Clinical trials offer access to innovative treatments and advance medical knowledge. Participation provides potential access to new therapies and contributes valuable data to research. Patients can discuss clinical trial options with their healthcare team. Resources like ClinicalTrials.gov and CenterWatch.com provide searchable databases for ongoing studies.
Prognosis and Managing Quality of Life
A diagnosis of platinum-resistant ovarian cancer is a challenge, and individual outcomes vary considerably. Median overall survival for patients with platinum-resistant disease has been reported as 9 to 12 months, extending to 12 to 18 months for those with secondary resistance. Factors like BRCA1/2 mutations can influence survival rates, with some studies showing improved outcomes.

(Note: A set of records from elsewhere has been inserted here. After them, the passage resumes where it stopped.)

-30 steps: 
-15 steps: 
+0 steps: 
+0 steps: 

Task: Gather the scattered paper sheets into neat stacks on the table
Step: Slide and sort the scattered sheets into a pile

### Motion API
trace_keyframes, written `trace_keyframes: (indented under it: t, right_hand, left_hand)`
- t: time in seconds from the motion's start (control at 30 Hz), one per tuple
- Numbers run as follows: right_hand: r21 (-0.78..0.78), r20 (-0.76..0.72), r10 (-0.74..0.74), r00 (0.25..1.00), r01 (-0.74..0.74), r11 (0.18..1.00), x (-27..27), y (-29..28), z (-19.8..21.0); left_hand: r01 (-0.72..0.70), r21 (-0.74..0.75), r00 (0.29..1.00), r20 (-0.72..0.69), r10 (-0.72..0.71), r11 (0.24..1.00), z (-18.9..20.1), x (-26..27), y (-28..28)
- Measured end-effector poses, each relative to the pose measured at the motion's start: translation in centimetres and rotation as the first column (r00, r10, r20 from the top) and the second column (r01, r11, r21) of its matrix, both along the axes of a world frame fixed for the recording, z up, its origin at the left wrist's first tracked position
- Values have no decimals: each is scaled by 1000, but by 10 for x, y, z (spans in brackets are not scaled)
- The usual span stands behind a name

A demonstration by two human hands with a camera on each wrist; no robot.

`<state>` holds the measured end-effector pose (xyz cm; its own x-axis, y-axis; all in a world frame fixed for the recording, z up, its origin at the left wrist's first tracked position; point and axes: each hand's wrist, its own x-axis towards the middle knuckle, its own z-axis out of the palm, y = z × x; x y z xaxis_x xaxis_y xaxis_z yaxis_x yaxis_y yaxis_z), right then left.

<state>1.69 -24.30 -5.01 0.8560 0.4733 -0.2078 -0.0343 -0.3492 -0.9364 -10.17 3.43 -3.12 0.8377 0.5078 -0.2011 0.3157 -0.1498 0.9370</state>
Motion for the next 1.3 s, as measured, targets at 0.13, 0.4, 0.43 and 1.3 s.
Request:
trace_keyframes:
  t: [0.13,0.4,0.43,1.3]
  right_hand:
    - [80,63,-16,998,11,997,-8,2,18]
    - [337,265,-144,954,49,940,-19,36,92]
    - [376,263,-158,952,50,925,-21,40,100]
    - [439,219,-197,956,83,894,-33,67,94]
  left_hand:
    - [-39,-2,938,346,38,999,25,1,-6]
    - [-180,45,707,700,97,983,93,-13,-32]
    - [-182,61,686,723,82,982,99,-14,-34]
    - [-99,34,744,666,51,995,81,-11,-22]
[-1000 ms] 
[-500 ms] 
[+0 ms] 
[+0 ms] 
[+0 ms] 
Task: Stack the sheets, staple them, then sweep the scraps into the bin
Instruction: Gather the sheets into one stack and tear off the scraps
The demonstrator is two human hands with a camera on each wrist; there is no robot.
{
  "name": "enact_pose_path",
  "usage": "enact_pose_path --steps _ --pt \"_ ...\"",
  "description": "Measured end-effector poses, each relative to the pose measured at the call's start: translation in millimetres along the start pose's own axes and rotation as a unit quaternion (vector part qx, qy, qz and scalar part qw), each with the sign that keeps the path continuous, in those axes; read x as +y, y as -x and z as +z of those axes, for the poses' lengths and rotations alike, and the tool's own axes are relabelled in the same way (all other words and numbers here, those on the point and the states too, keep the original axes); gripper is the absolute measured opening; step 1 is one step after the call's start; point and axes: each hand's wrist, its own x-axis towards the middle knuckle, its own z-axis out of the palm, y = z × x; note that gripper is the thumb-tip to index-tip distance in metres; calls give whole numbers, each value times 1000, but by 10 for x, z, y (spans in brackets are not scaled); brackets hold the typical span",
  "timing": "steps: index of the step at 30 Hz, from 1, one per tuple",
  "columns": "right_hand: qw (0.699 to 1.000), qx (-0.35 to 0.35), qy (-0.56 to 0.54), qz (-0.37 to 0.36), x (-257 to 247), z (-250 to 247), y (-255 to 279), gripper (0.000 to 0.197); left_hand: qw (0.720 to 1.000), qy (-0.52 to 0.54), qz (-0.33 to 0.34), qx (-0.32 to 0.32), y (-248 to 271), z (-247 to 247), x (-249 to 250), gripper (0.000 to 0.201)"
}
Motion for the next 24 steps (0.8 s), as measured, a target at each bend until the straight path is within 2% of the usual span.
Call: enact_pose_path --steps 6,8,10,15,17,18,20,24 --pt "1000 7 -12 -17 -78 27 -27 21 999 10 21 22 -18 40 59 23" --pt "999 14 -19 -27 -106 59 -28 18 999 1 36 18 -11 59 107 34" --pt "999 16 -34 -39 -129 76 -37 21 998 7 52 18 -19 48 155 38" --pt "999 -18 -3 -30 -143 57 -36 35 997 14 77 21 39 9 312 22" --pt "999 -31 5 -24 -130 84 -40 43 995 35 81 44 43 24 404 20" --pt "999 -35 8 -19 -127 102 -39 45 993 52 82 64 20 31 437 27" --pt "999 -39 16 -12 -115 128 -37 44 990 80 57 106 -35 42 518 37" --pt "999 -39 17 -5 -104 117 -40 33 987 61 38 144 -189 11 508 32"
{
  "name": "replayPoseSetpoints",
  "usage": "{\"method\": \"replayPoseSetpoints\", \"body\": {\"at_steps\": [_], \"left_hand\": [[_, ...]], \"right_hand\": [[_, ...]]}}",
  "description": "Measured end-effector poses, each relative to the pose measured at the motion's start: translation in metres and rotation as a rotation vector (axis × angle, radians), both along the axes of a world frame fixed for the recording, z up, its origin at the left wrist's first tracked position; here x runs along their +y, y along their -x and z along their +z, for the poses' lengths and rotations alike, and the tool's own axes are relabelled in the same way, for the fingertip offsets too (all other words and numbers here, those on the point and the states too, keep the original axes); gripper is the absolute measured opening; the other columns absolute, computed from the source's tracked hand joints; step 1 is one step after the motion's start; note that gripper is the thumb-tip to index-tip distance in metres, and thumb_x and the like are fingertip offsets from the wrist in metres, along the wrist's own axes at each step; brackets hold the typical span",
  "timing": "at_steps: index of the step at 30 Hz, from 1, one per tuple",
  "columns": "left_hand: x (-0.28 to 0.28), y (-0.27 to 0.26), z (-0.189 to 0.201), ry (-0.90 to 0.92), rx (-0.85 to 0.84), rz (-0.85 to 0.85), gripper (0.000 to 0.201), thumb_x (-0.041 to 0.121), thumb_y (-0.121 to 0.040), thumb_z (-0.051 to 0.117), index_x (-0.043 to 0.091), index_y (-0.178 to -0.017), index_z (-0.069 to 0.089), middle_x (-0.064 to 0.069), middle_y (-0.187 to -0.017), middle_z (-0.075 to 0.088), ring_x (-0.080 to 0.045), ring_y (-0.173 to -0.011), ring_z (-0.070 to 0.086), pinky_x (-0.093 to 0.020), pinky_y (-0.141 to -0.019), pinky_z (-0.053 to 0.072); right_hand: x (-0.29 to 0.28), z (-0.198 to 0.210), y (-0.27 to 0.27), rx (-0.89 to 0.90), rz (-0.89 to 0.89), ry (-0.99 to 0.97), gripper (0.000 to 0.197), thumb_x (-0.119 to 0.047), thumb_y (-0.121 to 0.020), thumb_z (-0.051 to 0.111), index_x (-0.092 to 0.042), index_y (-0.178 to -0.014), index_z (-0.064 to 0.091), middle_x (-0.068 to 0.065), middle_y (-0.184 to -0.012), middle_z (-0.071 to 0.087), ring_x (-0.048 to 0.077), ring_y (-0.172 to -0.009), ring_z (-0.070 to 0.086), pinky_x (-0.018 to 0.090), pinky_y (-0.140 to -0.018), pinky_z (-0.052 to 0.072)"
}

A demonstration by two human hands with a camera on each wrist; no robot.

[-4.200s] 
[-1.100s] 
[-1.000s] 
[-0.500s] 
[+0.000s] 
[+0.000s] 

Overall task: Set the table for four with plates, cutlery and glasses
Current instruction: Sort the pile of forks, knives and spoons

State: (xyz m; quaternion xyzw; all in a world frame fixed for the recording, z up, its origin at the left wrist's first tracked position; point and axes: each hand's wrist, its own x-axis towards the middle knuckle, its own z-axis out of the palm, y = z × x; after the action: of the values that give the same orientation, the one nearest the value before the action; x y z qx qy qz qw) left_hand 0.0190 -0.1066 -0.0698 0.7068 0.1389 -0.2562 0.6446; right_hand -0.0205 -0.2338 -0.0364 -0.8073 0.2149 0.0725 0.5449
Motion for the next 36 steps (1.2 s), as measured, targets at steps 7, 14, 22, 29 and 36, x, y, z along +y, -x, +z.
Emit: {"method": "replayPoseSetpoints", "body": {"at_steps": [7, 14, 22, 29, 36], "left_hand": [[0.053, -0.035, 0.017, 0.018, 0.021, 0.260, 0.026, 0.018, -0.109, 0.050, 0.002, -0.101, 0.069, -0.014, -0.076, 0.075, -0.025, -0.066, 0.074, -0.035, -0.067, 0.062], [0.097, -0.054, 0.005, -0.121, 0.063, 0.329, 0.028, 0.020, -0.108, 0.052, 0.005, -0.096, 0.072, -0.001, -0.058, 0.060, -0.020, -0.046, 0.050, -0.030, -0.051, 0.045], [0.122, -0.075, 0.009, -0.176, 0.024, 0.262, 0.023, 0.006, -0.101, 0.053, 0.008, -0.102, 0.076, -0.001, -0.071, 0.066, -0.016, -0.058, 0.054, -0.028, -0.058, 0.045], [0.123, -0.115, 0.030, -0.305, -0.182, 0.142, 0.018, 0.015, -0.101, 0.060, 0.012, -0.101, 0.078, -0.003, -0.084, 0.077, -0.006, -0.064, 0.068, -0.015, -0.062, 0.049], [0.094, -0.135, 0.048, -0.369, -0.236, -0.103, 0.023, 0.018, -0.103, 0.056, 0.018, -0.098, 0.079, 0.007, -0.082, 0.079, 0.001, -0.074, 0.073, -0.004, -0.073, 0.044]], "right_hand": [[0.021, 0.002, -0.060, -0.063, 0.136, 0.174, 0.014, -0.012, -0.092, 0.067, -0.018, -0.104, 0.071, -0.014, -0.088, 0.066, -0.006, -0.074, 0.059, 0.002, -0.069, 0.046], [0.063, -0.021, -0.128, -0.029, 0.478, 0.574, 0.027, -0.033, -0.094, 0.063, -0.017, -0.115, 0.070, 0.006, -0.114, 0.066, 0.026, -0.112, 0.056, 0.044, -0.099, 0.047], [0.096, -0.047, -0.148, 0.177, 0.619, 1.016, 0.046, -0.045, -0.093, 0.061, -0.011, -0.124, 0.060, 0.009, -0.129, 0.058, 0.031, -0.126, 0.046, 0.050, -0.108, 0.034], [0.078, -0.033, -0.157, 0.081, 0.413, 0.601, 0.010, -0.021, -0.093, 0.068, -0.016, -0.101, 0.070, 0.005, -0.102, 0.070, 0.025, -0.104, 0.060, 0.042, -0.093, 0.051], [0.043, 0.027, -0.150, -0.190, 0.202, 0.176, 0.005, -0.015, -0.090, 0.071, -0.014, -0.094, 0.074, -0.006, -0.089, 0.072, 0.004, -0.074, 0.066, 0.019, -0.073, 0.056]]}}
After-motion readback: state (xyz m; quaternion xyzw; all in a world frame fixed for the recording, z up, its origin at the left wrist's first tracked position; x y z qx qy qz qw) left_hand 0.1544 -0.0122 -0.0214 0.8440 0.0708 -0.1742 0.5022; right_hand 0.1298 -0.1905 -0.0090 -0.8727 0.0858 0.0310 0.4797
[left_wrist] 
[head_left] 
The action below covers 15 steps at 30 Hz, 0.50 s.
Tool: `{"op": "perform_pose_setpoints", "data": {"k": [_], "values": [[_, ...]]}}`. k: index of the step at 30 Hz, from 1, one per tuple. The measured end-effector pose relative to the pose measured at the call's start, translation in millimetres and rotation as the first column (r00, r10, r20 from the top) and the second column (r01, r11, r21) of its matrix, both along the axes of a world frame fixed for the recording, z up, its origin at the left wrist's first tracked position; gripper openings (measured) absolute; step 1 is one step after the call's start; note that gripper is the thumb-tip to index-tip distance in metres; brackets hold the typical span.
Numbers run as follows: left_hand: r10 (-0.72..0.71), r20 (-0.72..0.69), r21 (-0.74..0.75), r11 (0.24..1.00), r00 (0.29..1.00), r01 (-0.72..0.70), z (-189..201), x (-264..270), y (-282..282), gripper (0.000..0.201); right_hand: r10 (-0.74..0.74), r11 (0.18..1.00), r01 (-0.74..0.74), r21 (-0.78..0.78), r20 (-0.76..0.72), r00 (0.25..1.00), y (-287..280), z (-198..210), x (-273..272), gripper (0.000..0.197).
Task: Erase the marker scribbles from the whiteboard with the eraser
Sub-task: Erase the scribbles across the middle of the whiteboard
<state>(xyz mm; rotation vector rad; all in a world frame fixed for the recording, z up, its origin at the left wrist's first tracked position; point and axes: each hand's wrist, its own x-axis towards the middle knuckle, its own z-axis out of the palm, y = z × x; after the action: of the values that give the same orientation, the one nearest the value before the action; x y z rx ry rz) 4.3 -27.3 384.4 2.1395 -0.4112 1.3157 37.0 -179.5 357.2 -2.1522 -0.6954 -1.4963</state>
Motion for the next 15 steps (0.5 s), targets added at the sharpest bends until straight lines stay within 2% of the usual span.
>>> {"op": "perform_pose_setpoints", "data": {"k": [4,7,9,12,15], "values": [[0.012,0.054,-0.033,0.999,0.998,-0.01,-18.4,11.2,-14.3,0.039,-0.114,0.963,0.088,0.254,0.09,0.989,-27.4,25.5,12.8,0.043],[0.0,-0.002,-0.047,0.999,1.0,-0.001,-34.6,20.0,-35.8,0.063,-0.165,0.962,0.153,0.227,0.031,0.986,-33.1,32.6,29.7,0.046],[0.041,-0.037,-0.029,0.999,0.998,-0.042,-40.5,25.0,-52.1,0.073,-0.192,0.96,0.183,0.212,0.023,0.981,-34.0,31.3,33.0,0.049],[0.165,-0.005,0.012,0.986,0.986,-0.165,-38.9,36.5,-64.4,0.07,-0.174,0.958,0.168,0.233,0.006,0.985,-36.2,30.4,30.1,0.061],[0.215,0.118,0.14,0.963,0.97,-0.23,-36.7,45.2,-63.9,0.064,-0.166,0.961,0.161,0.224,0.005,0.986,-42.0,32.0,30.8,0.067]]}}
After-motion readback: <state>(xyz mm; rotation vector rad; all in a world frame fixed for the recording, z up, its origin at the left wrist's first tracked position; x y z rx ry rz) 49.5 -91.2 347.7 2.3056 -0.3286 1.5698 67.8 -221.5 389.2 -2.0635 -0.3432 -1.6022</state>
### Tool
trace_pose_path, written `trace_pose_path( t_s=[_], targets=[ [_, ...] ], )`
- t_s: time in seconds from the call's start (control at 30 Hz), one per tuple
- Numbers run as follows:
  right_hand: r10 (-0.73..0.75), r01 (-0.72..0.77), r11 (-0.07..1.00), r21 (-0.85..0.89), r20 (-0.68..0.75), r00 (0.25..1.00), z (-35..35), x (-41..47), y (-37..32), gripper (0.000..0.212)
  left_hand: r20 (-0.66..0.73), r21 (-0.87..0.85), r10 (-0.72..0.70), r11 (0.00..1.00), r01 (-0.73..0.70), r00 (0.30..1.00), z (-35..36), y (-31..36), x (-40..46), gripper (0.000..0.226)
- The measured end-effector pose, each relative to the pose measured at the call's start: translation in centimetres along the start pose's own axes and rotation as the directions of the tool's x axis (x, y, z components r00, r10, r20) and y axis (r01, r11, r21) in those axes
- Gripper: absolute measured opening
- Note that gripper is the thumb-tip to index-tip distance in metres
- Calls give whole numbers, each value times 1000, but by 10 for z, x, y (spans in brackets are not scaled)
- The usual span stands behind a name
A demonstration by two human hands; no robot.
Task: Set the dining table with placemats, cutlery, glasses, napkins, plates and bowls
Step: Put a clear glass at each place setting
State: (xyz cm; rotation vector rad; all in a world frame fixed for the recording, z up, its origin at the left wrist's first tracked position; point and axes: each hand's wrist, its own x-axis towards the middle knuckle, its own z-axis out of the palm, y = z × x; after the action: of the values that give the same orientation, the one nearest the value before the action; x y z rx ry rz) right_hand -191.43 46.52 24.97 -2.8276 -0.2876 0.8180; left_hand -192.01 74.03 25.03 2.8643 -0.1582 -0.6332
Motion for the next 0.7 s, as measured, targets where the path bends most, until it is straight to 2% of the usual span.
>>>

For many, platinum-resistant ovarian cancer is managed as a chronic condition, focusing on long-term well-being alongside active treatment. Palliative care plays a role in this approach, providing specialized medical care to relieve symptoms, pain, and stress associated with the illness. This care aims to improve the overall quality of life for the patient and their family.
Palliative care can be integrated at any illness stage, even during active anti-cancer treatments. It addresses common symptoms like pain, fatigue, nausea, vomiting, bloating, and constipation. It also offers support for emotional concerns such as stress, anxiety, and depression. The goal is to balance treatment effectiveness with maintaining the best possible quality of life, ensuring comprehensive support for physical and emotional needs.